> **EXERCISE BRIEF**
Go through the entries below and copy every line that holds the word "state".

> **THE DATA**
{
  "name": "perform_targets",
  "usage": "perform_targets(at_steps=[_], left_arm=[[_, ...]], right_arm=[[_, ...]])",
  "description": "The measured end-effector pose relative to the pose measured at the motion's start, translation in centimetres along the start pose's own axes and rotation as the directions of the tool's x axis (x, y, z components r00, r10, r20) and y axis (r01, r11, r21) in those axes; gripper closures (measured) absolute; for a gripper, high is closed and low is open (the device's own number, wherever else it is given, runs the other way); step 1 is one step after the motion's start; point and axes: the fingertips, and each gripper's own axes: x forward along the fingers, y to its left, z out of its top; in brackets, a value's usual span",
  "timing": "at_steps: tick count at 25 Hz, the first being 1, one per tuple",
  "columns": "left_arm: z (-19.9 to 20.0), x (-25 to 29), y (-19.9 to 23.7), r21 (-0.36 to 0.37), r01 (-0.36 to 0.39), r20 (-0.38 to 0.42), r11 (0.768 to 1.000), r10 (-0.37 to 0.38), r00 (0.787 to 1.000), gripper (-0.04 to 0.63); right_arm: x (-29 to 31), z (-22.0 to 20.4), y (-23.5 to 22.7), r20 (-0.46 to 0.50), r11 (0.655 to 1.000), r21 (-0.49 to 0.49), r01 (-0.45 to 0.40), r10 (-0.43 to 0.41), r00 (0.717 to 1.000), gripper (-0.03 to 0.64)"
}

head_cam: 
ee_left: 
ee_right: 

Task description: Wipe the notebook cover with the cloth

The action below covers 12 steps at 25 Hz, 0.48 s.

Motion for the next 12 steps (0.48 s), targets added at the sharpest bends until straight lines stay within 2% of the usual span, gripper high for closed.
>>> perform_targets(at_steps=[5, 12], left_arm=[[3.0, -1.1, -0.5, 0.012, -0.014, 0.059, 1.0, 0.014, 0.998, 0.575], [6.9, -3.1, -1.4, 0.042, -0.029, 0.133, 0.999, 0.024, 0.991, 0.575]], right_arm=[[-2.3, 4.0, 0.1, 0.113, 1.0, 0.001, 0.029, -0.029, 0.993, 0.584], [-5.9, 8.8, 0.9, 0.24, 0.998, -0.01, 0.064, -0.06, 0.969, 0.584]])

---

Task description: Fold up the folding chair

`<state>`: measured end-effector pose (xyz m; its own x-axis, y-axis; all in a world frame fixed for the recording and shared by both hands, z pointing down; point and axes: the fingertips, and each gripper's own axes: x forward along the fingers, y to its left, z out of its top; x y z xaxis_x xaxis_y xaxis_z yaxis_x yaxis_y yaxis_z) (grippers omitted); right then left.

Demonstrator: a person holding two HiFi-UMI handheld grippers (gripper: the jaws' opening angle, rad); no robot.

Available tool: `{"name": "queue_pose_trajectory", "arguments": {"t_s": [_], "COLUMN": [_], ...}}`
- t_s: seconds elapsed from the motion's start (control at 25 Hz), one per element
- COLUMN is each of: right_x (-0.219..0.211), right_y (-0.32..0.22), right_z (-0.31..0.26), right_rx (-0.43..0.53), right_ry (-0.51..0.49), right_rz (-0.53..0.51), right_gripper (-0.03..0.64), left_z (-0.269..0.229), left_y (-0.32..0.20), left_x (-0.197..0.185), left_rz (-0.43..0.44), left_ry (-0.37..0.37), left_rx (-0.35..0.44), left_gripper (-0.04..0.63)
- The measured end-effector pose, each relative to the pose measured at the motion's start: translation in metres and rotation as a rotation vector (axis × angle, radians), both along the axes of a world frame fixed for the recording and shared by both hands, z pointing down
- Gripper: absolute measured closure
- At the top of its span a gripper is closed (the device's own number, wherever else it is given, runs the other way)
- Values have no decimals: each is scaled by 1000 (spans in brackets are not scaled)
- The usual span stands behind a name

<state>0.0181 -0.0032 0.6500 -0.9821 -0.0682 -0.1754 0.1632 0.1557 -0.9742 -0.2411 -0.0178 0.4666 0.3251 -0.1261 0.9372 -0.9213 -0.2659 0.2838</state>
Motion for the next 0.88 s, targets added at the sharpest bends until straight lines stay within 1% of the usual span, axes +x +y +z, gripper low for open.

> **WORKED SOLUTION**
`<state>`: measured end-effector pose (xyz m; its own x-axis, y-axis; all in a world frame fixed for the recording and shared by both hands, z pointing down; point and axes: the fingertips, and each gripper's own axes: x forward along the fingers, y to its left, z out of its top; x y z xaxis_x xaxis_y xaxis_z yaxis_x yaxis_y yaxis_z) (grippers omitted); right then left.
<state>0.0181 -0.0032 0.6500 -0.9821 -0.0682 -0.1754 0.1632 0.1557 -0.9742 -0.2411 -0.0178 0.4666 0.3251 -0.1261 0.9372 -0.9213 -0.2659 0.2838</state>

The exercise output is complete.